It also aired on TVO and Le Canal Famille in Canada and later on ITV, The Children's Channel, Sky One and Channel 4 in the UK, TV3 in Sweden, RTÉ1 and RTÉ2 in Ireland, Sjónvarpið in Iceland, Fun Channel in Chile, Bop TV, SABC 1 and M-Net in South Africa, Saudi 2 in Saudi Arabia, Dubai 33 in the United Arab Emirates, KBS, KBS2 and American Forces Korea Network in Korea, Syndication, USA Network and UniMás (with the Spanish-dubbed version aired on Toonturama weekend morning block) in United States, TV1 and TV3 in Malaysia, Channel 55 in Bahrain, Canal+ and FR3 in France, ZBC TV in Zimbabwe, Channel One in Russia, Channel 5 in Singapore, KUAM-TV in Guam, NBC in Namibia, Swazi TV in Eswatini, TVP1, TVP2 and TVP Polonia in Poland, TV2 and TV3 in New Zealand, ProSieben and Armed Forces Network (with the original English recorded version) in Germany, TV3 in Estonia, IBC in the Philippines, RTB in Brunei, Canale 5 in Italy, Channel 2 in Israel, the ABC in Australia, Canal Panda in Spain and ANT1 in Greece.

==Video games==
The series spawned two video games. Widget was released on the NES in 1992 and Super Widget on the SNES in 1993, both published by Atlus.

==Home media==
Widget was released on VHS in multiple countries. In the US, two VHS releases were published, one featuring Widget's Great Whale Adventure and Gorilla My Dreams, and the other featuring Widget of the Jungle and Kona the Captive Whale.

The series had five VHS releases in Australia by ABC Video, and thus, a clip from Widget's Walkabout was featured in an ABC For Kids VHS promo from 1993-1997.

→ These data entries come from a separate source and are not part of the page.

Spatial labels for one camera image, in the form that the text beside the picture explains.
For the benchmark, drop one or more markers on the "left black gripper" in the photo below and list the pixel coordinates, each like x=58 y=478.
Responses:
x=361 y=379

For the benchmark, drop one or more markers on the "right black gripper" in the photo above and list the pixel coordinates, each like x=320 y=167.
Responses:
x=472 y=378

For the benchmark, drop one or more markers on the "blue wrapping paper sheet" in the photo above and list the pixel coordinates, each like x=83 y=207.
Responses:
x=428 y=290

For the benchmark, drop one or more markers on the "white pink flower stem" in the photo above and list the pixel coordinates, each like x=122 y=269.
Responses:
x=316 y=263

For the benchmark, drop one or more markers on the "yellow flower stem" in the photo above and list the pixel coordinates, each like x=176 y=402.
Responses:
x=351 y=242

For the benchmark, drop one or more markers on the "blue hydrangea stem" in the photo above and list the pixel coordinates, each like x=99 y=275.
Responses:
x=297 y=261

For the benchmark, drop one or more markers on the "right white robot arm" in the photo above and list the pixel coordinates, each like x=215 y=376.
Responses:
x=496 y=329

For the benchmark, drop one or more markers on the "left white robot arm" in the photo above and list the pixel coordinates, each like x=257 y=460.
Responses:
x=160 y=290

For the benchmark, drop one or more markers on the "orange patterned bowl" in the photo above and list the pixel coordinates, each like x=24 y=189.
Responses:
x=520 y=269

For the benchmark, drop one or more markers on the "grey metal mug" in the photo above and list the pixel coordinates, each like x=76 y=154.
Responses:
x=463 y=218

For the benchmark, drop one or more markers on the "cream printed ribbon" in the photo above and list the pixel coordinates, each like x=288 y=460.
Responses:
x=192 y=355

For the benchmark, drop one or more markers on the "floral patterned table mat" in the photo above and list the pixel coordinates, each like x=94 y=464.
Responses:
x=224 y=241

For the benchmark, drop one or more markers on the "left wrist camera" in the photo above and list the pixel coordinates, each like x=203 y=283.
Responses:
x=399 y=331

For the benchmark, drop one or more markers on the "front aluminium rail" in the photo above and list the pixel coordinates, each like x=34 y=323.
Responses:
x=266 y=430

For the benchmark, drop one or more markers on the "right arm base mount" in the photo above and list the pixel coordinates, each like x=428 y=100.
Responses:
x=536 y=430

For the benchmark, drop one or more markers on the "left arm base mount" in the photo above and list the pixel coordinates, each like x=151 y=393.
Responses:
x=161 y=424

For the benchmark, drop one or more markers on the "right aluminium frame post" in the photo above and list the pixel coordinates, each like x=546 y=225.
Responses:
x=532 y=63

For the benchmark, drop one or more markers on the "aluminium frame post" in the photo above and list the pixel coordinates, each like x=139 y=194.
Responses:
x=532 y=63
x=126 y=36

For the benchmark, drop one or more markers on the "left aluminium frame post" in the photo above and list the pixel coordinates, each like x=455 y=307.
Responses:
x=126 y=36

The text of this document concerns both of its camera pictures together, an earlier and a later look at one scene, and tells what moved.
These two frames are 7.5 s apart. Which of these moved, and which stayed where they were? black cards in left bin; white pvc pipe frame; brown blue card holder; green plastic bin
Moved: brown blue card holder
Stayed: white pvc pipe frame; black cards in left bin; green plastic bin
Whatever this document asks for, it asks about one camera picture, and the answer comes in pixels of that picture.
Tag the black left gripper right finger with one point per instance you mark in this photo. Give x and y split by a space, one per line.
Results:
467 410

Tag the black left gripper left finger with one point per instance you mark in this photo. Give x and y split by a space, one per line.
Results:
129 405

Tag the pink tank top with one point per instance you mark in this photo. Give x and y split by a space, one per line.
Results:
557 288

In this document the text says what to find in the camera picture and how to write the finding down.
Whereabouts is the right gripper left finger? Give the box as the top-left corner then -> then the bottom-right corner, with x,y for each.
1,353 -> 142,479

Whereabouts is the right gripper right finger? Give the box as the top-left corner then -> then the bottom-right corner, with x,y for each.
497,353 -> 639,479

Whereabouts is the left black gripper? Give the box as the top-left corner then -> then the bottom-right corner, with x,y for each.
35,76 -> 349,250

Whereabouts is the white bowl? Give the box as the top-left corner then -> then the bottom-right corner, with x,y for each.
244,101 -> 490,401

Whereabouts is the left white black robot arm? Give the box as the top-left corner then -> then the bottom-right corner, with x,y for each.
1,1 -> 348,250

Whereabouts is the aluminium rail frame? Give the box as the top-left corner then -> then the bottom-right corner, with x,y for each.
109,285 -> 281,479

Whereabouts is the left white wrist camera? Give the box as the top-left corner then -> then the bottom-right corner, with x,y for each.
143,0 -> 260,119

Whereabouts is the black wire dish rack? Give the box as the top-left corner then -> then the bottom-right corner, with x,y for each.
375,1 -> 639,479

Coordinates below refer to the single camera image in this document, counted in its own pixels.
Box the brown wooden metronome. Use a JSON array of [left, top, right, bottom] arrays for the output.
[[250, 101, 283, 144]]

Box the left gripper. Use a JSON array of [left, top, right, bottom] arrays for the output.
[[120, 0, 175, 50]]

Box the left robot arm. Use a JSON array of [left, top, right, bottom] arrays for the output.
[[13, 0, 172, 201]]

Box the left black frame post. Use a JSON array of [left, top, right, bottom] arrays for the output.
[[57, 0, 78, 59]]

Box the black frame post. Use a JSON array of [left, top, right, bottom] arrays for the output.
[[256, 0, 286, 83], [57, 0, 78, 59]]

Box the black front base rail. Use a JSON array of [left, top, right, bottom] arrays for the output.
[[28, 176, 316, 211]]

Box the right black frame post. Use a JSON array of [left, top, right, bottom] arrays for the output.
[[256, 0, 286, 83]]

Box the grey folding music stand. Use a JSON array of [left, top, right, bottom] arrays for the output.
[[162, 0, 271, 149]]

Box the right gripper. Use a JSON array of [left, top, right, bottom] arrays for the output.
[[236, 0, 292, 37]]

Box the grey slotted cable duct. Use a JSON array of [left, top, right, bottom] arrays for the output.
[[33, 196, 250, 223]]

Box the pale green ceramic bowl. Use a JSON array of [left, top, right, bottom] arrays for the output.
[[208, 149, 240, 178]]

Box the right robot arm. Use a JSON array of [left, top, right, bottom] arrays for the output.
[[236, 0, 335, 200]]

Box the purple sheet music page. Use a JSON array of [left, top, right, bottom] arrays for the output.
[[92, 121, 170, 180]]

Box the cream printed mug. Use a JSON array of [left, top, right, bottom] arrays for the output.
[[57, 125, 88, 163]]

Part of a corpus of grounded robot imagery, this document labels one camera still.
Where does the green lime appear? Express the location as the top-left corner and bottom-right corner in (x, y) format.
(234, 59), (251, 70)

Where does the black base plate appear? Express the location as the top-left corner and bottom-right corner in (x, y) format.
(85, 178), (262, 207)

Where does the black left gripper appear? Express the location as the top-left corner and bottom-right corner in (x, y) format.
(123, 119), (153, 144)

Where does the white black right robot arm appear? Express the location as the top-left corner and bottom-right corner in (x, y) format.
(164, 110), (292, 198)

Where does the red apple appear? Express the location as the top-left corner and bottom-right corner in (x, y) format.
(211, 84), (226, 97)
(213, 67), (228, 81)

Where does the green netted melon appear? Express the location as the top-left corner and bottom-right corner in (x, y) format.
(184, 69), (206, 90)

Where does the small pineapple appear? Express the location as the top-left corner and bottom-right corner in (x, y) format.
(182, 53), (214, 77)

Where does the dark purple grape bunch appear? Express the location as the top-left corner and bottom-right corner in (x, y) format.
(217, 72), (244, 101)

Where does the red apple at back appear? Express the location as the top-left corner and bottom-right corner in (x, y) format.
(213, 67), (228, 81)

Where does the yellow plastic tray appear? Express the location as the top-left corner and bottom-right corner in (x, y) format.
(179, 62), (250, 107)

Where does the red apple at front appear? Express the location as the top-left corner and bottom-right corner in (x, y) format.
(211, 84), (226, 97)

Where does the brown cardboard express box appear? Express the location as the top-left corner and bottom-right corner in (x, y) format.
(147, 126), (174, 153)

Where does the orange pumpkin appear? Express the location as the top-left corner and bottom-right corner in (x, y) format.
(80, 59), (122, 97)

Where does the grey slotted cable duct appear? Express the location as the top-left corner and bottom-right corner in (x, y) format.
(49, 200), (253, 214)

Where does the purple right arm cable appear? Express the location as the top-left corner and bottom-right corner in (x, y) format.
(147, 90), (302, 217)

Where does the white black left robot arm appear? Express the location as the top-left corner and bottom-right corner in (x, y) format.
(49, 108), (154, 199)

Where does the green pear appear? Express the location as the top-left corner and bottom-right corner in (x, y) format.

- Widget's Great Whale Adventure and The Great Brain Robbery (24 August 1992)
- Widget's Walkabout and Intergalactic Garage Sale (22 March 1993)
- Great Barrier Thief and Amazon Adventure (21 June 1993)
- Slime Sleuths and Ratchet Hood (20 September 1993)
- Widget of the Jungle and Mega Slank from Titanium (25 July 1994)

==Reception==
===Accolades===
The episode "Sort it Out" won an Environmental Media Award.